* Your instructions *
Repeat exactly the lines from the start of the entries below through the line containing "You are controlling". Omit the rest.

Top of Data for processing

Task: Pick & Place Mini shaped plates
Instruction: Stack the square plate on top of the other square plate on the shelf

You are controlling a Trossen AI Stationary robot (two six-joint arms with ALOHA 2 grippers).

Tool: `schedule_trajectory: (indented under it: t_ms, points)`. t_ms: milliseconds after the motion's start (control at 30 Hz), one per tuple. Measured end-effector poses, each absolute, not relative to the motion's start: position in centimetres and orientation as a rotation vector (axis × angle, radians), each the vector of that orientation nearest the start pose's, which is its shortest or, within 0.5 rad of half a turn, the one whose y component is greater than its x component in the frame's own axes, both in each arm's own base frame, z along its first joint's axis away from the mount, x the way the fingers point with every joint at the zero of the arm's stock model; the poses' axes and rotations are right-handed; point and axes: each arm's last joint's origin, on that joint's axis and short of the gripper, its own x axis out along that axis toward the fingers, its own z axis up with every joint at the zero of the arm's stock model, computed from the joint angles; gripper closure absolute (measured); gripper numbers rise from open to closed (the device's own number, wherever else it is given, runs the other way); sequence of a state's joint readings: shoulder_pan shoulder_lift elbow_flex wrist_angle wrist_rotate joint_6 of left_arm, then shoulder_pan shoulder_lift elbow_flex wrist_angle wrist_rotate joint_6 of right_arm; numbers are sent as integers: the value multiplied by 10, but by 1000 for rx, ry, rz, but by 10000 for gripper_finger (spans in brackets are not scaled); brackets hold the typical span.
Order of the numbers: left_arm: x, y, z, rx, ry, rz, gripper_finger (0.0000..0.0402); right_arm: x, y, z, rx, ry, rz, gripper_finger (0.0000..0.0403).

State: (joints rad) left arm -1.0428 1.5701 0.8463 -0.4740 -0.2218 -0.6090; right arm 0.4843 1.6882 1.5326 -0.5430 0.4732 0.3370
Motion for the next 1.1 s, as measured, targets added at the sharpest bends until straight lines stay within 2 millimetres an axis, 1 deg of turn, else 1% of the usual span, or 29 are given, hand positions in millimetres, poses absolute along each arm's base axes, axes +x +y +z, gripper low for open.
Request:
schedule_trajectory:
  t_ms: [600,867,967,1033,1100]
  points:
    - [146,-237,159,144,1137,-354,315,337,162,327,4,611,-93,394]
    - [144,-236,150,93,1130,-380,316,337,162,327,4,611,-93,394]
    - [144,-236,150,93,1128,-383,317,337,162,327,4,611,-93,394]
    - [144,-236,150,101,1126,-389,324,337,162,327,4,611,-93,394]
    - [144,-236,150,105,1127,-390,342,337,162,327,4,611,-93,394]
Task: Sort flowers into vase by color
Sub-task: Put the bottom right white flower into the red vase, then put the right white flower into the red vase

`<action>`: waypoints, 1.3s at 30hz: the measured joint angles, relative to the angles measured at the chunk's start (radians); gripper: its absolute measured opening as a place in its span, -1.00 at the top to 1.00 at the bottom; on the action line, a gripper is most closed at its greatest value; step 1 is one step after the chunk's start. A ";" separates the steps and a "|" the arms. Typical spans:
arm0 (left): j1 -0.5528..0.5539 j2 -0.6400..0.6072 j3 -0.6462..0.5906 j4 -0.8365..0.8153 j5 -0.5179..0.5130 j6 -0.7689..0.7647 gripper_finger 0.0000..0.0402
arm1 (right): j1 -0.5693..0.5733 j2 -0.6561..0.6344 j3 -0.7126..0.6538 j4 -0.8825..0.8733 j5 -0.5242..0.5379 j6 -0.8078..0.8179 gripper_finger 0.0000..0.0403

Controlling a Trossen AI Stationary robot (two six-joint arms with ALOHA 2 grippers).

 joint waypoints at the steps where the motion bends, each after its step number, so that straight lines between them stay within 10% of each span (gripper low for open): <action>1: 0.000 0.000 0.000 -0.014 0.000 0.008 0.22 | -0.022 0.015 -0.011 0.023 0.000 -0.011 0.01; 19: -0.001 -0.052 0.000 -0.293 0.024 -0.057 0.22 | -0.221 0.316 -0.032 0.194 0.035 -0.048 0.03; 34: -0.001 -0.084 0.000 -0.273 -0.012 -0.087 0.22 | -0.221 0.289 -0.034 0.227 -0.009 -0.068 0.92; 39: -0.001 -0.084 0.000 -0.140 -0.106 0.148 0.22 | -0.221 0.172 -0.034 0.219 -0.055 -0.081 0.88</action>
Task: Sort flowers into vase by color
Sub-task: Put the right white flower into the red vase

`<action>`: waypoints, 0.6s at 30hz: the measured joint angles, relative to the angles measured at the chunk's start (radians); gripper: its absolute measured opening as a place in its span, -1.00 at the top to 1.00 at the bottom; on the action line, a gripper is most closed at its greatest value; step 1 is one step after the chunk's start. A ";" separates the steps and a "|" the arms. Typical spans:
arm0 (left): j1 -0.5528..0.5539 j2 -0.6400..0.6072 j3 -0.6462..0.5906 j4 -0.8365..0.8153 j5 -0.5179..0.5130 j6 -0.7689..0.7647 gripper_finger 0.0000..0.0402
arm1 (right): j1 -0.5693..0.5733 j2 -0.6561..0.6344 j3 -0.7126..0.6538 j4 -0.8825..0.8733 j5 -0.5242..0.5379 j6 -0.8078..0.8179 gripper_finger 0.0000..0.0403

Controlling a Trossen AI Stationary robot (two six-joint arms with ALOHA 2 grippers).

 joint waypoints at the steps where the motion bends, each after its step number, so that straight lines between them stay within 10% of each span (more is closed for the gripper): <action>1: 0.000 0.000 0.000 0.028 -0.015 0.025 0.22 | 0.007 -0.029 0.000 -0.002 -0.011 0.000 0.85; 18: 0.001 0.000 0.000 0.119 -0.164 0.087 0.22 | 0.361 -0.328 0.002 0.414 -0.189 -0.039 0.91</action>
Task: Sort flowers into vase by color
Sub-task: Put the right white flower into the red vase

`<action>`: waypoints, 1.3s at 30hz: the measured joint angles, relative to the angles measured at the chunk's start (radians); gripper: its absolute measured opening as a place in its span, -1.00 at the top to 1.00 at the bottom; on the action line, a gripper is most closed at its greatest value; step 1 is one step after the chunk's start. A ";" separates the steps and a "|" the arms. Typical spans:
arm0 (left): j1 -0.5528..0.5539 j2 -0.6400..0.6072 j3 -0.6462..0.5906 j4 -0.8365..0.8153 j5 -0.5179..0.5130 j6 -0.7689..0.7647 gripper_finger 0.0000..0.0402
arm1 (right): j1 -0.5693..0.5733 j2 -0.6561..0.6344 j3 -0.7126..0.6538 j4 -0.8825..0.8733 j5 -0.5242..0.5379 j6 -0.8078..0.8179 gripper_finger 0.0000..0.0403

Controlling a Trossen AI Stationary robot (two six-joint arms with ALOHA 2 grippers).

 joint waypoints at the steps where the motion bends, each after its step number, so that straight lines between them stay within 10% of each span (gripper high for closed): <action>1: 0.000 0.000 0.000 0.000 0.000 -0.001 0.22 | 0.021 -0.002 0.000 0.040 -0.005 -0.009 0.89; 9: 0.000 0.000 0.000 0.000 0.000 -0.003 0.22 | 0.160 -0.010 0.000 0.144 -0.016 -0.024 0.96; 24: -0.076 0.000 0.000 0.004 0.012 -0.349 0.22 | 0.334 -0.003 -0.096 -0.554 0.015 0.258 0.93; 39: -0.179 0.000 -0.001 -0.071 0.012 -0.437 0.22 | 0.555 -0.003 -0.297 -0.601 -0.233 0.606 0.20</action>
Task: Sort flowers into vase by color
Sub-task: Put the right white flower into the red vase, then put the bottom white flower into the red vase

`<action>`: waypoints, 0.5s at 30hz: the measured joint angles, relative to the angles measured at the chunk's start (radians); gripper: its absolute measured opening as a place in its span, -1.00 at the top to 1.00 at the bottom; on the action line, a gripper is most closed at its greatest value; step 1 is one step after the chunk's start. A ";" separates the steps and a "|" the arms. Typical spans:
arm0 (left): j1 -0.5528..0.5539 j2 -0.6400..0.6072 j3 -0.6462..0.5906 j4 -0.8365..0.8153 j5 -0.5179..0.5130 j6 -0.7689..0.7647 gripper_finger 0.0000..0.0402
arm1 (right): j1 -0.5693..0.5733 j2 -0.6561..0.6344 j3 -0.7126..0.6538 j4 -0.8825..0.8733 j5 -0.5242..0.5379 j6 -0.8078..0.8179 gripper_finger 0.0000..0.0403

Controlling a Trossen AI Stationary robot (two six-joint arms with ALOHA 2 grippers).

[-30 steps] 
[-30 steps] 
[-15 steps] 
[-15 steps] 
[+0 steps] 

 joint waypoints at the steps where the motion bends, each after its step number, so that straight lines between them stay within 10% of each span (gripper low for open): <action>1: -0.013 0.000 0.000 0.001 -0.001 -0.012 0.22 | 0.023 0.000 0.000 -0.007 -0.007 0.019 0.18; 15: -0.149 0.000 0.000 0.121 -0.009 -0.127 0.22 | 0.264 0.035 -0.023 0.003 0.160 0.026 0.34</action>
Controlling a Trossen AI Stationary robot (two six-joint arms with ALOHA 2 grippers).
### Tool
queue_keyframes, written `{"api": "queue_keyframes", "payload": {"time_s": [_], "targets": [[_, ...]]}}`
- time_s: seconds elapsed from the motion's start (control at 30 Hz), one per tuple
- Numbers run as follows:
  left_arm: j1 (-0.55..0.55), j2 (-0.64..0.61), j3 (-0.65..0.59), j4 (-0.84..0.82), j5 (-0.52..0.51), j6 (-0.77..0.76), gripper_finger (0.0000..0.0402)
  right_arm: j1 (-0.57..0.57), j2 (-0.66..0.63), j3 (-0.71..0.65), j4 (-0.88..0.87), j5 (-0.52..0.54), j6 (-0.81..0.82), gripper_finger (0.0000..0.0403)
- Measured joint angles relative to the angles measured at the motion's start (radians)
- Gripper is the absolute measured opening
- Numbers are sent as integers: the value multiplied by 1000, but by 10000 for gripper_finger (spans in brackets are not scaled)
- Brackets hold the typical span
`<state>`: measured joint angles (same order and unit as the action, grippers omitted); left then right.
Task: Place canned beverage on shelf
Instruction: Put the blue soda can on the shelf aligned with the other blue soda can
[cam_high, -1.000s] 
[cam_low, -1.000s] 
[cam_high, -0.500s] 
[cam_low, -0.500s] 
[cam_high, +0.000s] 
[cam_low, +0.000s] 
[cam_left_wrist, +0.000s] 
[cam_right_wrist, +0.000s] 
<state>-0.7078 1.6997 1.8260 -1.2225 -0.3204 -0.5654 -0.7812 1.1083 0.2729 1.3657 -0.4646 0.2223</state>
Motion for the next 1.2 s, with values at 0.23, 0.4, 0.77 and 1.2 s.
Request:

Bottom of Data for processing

* Finished task *
Task: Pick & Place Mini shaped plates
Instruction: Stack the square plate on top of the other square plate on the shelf

You are controlling a Trossen AI Stationary robot (two six-joint arms with ALOHA 2 grippers).

Nothing else is needed to complete this exercise.